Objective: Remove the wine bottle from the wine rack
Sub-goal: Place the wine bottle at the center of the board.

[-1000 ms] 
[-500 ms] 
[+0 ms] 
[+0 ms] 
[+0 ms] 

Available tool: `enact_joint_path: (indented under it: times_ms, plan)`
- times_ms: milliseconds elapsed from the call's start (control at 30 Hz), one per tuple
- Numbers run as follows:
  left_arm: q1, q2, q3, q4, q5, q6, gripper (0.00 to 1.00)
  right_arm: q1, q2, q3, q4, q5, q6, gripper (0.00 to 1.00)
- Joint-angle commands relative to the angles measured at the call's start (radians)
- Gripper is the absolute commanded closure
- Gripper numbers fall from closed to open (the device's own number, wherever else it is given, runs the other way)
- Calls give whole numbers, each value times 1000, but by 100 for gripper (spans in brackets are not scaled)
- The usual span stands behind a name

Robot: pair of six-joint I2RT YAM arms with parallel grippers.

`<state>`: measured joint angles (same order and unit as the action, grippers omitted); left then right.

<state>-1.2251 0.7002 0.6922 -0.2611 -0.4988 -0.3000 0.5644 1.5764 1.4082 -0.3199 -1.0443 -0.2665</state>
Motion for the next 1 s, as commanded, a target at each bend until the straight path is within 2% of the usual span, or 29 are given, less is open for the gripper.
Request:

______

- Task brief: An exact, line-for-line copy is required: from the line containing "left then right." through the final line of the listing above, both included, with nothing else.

- Task solution:
`<state>`: measured joint angles (same order and unit as the action, grippers omitted); left then right.

<state>-1.2251 0.7002 0.6922 -0.2611 -0.4988 -0.3000 0.5644 1.5764 1.4082 -0.3199 -1.0443 -0.2665</state>
Motion for the next 1 s, as commanded, a target at each bend until the straight path is within 2% of the usual span, or 29 are given, less is open for the gripper.
Request:

The required output has been given.